EXERCISE DETAILS: Identify all lines in the data containing the string "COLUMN". Copy them out.

STORED DATA:

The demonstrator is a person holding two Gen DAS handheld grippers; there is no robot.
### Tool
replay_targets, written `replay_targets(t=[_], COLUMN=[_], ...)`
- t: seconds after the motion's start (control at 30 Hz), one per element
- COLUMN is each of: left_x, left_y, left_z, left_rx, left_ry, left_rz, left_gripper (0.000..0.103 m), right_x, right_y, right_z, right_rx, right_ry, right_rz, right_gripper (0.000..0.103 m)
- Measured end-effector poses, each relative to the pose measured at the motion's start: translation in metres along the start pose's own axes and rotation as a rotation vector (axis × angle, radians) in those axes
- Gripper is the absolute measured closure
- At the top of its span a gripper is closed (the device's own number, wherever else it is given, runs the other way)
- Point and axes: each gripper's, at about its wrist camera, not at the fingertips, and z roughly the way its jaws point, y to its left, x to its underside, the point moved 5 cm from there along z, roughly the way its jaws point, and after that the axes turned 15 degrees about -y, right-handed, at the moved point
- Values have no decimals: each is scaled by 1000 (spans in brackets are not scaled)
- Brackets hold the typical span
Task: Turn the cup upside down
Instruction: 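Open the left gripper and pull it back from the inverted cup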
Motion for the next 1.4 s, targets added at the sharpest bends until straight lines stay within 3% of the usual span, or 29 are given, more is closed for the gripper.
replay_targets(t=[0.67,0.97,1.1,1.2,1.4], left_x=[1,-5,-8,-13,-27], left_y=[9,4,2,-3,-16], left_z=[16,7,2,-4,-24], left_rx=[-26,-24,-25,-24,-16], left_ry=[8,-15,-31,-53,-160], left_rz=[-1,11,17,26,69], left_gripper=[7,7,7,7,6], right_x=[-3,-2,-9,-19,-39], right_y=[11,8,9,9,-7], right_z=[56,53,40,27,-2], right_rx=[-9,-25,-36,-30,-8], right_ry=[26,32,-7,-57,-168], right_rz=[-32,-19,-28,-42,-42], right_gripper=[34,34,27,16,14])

YOUR SOLUTION:
replay_targets, written `replay_targets(t=[_], COLUMN=[_], ...)`
- COLUMN is each of: left_x, left_y, left_z, left_rx, left_ry, left_rz, left_gripper (0.000..0.103 m), right_x, right_y, right_z, right_rx, right_ry, right_rz, right_gripper (0.000..0.103 m)

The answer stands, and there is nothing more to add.